I had emailed her the day before our meeting to let her know that I would not be going into the meeting with my usual research and plan of attack. Rather, I wanted her to tell us what we should do. I needed someone else to take control of this. I'm very tired of thinking of what-ifs and should-haves.
She laid it out on the table for us. She said, we could try once more with my body if I wanted to. We would do a cycle where we "stim the shit outta me" (my words), grow everything out to day 5 (assuming we had some that made it that far), do CHG genetic testing on them, freeze (since the results of the testing take a while) and then transfer the next month if there were any genetically competent embryos. With this process, we would have less than a 10% chance of success, given that we have already had so many failed cycles. Mostly, we would be spending the usual amount of $$ for an IVF cycle, plus the extra $5-$6K or so to do the CHG testing basically to have a more definitive answer that all of our embryos are genetically crappy and we should move on.
So or options are such:
- Spend a ton of $$ for something that only has a 10% chance of working
- Give up on modern medicine and move on to adoption
- Give up on modern medicine and just hope for a natural miracle for potentially 10 more years before my body goes into menopause
- Stay with modern medicine a little while longer and move on to donor eggs or donor embryos with a 70% chance of success
She did say something that I thought before we met with her too. She said, "Now, don't take this the wrong way, but I was really happy to see that you had a beta of 25. I shows me that implantation did occur and your body can allow that to happen."

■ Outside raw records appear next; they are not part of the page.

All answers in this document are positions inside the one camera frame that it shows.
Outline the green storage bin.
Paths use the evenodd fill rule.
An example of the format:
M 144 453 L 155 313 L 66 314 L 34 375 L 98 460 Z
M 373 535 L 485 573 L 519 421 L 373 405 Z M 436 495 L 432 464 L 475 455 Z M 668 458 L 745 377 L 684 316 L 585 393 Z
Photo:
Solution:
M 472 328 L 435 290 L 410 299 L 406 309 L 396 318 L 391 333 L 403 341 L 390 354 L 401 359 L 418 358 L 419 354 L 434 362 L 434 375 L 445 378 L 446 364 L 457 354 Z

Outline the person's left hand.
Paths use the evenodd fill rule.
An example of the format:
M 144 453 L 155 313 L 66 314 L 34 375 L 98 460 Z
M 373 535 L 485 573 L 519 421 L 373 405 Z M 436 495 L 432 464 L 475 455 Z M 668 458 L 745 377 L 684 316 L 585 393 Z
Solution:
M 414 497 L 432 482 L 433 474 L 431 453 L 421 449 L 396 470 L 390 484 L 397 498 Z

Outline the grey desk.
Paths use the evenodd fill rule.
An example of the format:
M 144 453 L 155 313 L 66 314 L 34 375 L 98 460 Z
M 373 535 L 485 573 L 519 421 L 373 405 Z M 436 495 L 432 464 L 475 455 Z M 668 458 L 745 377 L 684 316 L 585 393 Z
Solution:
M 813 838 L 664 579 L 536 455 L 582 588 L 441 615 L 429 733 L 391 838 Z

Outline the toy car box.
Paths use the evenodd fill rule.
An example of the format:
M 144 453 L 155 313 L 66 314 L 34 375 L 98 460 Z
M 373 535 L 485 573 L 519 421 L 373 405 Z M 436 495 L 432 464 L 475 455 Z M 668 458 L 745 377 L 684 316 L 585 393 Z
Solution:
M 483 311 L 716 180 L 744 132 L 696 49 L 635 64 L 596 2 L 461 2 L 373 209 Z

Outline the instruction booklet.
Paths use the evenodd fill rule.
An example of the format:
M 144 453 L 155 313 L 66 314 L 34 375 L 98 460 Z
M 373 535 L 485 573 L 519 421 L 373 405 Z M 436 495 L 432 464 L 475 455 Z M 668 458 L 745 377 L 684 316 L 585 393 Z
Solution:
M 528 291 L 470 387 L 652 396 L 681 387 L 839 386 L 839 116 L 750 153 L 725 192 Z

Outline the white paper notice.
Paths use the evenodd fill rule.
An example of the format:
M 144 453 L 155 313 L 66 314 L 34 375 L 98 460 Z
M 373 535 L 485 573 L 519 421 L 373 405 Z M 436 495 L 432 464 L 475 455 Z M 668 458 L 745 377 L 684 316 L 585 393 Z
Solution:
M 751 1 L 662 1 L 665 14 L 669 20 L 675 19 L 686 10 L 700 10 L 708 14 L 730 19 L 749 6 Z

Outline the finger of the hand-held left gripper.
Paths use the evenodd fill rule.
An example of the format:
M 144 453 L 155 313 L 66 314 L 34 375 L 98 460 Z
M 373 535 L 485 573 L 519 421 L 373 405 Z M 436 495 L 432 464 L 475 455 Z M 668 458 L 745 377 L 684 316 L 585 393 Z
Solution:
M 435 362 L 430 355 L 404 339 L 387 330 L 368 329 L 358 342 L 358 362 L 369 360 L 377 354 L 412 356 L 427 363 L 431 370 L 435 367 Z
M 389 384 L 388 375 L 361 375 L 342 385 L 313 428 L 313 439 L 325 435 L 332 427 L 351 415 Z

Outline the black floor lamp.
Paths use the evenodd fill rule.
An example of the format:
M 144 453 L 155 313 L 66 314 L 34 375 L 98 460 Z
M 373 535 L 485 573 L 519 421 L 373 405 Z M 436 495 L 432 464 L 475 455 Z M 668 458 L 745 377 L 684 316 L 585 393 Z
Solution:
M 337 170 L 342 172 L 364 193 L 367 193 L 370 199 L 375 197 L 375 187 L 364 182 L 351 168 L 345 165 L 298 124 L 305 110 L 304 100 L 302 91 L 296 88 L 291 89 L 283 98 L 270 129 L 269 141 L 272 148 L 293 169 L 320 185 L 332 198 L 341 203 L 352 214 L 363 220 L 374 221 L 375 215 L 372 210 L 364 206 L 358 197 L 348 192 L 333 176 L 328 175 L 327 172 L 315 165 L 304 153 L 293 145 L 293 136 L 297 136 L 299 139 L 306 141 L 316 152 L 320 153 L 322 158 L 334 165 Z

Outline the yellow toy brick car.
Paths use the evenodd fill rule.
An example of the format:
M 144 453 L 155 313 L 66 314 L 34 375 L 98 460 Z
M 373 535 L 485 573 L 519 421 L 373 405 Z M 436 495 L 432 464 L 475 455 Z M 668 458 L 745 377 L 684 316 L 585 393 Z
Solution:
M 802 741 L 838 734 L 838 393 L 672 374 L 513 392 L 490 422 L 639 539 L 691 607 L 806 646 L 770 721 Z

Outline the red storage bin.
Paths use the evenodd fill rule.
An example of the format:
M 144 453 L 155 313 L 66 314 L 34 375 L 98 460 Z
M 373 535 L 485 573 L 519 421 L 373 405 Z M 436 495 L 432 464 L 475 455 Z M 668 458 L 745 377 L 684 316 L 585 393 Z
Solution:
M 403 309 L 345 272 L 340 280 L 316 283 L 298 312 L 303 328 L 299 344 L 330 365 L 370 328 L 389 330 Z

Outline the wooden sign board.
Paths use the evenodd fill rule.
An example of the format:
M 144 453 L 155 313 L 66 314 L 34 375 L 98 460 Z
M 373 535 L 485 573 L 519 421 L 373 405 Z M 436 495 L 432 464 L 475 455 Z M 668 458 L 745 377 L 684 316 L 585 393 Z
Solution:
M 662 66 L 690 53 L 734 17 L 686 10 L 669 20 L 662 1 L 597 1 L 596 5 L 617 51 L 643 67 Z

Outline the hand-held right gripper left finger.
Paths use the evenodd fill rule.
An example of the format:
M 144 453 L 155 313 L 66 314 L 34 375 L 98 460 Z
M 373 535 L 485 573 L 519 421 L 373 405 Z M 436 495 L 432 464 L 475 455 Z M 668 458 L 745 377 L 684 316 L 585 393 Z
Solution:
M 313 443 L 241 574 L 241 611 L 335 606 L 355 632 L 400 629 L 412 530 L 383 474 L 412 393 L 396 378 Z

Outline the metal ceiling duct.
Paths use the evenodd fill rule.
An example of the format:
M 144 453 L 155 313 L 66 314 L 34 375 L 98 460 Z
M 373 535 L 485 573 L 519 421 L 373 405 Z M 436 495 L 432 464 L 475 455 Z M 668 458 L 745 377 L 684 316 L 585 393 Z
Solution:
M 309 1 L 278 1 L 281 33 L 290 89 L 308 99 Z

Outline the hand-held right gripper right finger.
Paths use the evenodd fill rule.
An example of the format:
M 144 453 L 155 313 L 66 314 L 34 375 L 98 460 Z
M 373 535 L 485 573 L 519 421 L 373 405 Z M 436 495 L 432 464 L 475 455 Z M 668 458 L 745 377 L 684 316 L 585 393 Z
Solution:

And I agreed with her. I think that this last cycle was the push I needed, the sign I was asking the universe for, to give me confidence that my body can allow an embryo to nuzzle in. Now, we just have to find an embryo that wants to stick around.
So, after a week of wallowing in self pity, red wine, pizza with pepperoni and olives, a little tequila and some ice cream, I feel that I am starting to claw my way out of a deep hole of darkness and emerge into a new world of hope. And that world of hope begins with choosing an egg donor. We've decided to pursue egg donation. And I'm ready!!!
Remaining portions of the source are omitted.